WHAT NEEDS TO BE DONE: Give back the line that contains "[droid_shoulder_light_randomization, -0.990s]" and every following line, exactly as they appear, through the end of the data.

RAW DATA:
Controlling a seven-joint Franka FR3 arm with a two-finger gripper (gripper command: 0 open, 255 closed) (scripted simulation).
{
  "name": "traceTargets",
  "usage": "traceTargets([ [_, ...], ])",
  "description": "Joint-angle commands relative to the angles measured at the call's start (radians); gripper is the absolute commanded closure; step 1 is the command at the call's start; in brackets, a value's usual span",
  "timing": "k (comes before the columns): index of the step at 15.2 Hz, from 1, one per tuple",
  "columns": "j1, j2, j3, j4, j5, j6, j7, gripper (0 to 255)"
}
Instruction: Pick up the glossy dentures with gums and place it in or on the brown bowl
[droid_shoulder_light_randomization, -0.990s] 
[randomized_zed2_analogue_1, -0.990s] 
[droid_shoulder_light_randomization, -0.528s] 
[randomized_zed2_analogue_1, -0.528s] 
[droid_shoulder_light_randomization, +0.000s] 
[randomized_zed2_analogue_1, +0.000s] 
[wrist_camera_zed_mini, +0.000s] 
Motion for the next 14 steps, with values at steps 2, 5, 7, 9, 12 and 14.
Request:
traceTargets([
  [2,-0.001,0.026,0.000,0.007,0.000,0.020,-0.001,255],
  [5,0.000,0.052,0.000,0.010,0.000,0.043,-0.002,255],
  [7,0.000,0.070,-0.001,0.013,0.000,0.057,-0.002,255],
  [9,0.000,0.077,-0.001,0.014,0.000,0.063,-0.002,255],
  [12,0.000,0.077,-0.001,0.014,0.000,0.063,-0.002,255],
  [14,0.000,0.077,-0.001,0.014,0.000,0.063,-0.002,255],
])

RESPONSE AREA:
[droid_shoulder_light_randomization, -0.990s] 
[randomized_zed2_analogue_1, -0.990s] 
[droid_shoulder_light_randomization, -0.528s] 
[randomized_zed2_analogue_1, -0.528s] 
[droid_shoulder_light_randomization, +0.000s] 
[randomized_zed2_analogue_1, +0.000s] 
[wrist_camera_zed_mini, +0.000s] 
Motion for the next 14 steps, with values at steps 2, 5, 7, 9, 12 and 14.
Request:
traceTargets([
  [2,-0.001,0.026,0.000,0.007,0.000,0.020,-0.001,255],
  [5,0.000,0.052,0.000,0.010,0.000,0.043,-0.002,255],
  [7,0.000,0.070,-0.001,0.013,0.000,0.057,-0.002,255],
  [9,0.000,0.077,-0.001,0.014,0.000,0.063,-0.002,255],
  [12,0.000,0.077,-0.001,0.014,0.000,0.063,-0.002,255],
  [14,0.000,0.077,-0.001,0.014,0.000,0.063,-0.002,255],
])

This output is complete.